Comparative Analysis of Natural Language Methods for Part-of-Speech Tagging
This project is a comparative analysis between large language models (LLMs) and traditional methods for part of speech tagging of natural language using a tagged subset of the widely used Penn Treebank dataset and a domain-specific dataset from the BioNLP STc challenge. LLMs, such as GPT-3 and BERT-style models, have shown remarkable performance in various NLP tasks, including part of speech tagging, and may offer advantages in terms of their ability to capture contextual information and handle long-range dependencies compared to more traditional methods. On the other hand, more traditional models have been widely used for part of speech tagging, exemplified by parsers such as the Stanford Parser, and the part of speech taggers available in the Natural Language Toolkit (NLTK) library in Python. We evaluate the accuracy of several models and provide insights into the strengths and weaknesses of each approach for part of speech tagging. This information informs the choice of modeling technique for similar applications and contributes to the understanding of the trade-offs between LLMs and PCFGs in part of speech tagging of natural language text.
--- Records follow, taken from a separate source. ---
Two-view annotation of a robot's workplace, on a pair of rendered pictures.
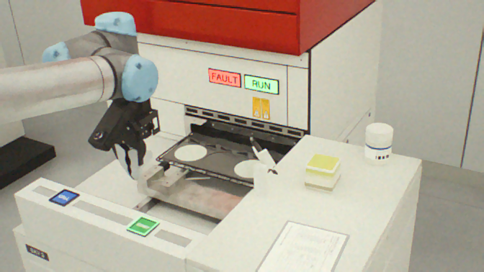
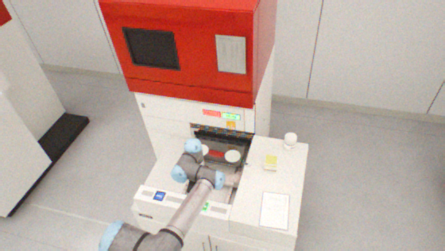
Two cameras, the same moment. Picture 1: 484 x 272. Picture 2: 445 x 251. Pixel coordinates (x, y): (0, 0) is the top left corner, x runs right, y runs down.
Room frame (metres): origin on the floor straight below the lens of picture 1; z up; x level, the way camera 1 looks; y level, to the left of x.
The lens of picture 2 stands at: (0.10, 0.29, 2.46)
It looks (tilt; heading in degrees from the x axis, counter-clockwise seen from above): 45 degrees down; 349
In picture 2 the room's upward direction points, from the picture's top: 5 degrees counter-clockwise
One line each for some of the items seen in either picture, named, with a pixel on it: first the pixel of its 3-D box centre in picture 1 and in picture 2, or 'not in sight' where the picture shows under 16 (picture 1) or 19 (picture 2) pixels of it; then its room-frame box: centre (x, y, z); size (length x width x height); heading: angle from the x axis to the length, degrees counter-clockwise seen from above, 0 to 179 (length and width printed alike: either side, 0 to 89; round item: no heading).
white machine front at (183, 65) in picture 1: (195, 93); (195, 117); (1.64, 0.15, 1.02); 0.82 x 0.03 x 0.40; 59
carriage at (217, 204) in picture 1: (196, 198); (212, 175); (1.26, 0.14, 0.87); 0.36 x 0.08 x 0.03; 59
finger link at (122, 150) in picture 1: (132, 156); not in sight; (1.03, 0.25, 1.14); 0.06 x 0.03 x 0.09; 148
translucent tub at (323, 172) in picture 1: (323, 173); (271, 163); (1.15, -0.19, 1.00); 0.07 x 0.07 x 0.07; 62
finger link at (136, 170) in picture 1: (142, 160); not in sight; (1.02, 0.22, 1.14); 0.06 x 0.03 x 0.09; 148
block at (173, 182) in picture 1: (173, 182); not in sight; (1.30, 0.21, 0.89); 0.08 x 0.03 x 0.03; 149
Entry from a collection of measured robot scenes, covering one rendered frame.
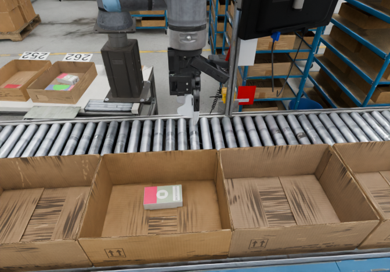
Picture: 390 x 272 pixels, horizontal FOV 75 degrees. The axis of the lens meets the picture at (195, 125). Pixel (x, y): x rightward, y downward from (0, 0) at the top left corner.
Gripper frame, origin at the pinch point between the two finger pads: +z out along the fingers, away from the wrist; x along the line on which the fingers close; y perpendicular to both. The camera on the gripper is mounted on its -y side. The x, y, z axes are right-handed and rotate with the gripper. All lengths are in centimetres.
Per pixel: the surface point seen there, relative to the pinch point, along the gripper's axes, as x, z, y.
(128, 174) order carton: -5.5, 26.6, 23.9
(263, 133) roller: -47, 41, -41
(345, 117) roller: -56, 39, -93
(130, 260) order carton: 22.7, 33.0, 20.4
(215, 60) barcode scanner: -63, 5, -16
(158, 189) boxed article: 0.4, 29.3, 13.3
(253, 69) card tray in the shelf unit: -108, 27, -51
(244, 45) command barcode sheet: -62, -3, -29
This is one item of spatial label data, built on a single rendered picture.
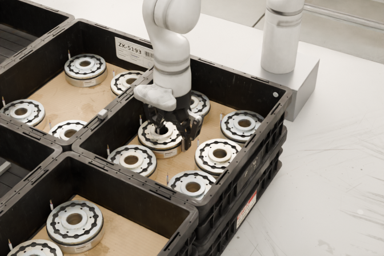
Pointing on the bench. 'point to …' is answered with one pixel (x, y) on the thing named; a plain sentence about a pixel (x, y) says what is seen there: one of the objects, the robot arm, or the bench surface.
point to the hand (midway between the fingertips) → (173, 139)
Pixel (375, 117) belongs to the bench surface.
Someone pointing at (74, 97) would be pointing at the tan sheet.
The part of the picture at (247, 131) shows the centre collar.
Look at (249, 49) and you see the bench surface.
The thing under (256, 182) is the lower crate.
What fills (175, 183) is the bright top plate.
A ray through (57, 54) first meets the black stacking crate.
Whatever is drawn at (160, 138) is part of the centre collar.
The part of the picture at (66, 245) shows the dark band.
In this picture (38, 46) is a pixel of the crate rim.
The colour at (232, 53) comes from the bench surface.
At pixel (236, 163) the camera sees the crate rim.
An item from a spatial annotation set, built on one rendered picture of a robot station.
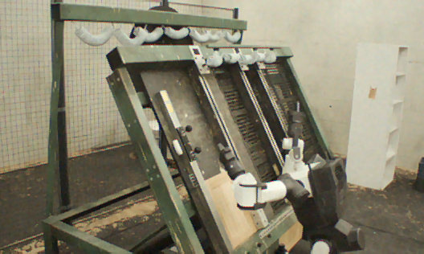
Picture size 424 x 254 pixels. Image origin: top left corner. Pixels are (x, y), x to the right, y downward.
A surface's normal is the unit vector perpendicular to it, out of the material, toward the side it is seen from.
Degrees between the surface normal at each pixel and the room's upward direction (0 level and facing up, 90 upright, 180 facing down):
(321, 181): 90
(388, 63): 90
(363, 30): 90
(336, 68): 90
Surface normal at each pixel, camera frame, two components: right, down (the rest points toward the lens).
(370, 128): -0.63, 0.15
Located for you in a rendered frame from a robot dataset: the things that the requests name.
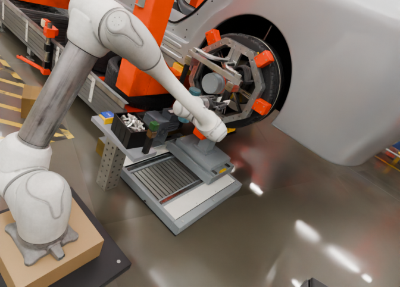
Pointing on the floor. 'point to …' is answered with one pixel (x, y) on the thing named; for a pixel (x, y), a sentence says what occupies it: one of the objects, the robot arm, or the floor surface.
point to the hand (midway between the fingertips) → (223, 100)
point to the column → (110, 166)
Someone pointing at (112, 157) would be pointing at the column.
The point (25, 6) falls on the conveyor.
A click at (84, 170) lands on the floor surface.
Identifying Symbolic Communication in a Simulated Teacher-Student Environment
Symbolic communication is an inherent and intuitive aspect of the human experience. In this project, we propose, implement, and run inference on a probabilistic Bayesian model for identifying symbolic communication. We focused on a recently proposed simulated teacher-student environment where we have access to human data. We show several qualitative and quantitative results that compare our model with human judgments. These results suggest that our approach is reasonably effective at identifying symbolic communication with adequate accuracy. We utilize the Gen probabilistic programming framework for the implementation of our model.
Learning to Navigate in Human Crowds
Social robot navigation requires that the robot follows social norms while navigating towards its goal. Current algorithms model pedestrians as independent agents, making the problem computationally intractable and degrading overall performance in dense human crowds. In this work, we explore various ways to enhance the robot’s performance in environments with a higher number of pedestrians and aim to achieve well-behaved scaling. Specifically, we compare different approaches common in the literature such as state reduction, reward shaping, and curriculum learning. We find that the use of curriculum learning closely approximates optimal (human-like) behavior. The report serves as supplemental information, while the presentation includes the results of the experiments including animated visualizations.
Paper Recap: Mapping Language Models To Grounded Conceptual Spaces
This is a presentation I made and presented at an MIT class on large language models by Professor Yoon Kim. The presentation is a recap of the paper "Mapping Language Models to Grounded Conceptual Spaces" which addresses a critical limitation of text-only language models: their lack of grounding, or the ability to connect linguistic representations with real-world referents. Despite this challenge, the paper demonstrates that these models exhibit a robust conceptual understanding, enabling inference and fluent text generation. Our presentation summarizes the key findings of the paper and then introduces original experiments that explore this alignment further. Our results reveal both supporting evidence that confirms the paper’s findings and contrasting outcomes that highlight areas of disagreement.